In our NYC-paced energy-filled complicated and often lives, we are socialized to “keep pushing forward.” We feel pressure from within and from around ourselves to “not look back” and continue building, growing, and progressing. While this sentiment has value (and is indeed palpable from the moment a person starts pre-school), it also represents a dominant story that can occlude vital parts of our past lived experience that may need continued processing.  

Such an approach becomes relevant in predictable scenarios–for example the loss of a loved one can be more easily experienced as something to move past than something to process. Grieving is difficult indeed. We often make persistent efforts to turn away from difficult emotions involved with processing loss and do so in the name of “being ok,” “putting a brave face on,” or “being strong.”  

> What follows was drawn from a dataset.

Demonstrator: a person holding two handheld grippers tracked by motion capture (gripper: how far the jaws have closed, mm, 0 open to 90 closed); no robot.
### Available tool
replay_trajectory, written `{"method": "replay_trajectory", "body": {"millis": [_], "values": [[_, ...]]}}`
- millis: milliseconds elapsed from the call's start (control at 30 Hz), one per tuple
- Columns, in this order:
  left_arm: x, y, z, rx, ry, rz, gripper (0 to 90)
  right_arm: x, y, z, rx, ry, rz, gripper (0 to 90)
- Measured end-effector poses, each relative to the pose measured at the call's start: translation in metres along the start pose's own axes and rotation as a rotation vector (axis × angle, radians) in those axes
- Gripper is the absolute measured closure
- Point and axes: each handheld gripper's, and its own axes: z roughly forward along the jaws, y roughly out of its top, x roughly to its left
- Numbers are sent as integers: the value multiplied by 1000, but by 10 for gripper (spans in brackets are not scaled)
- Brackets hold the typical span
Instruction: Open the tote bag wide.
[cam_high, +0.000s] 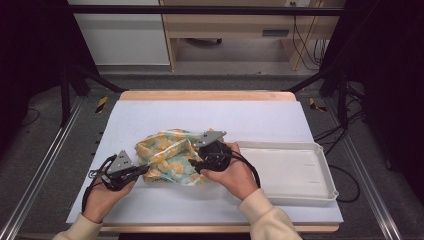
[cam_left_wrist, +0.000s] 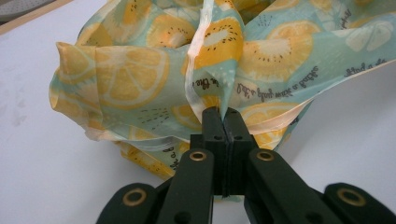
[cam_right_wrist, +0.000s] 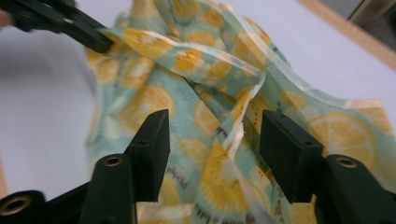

Another example is the ending of a romantic relationship–people often put artificial pressure on themselves to “get over” people who have hurt them, or left them confused. In fact “I am so over that” has become a moniker people use to express freedom from thinking about something. Alas, thinking about something, and telling the full story about what has been experienced often provides a better approach to integrating past experience into current functioning.

So when you think to yourself “I should be over that by now,” I would suggest that you consider the fact that it is still on your mind to be an indicator to yourself that it may be time to engage with it, talk it through and tell the story–it will help you in the long run.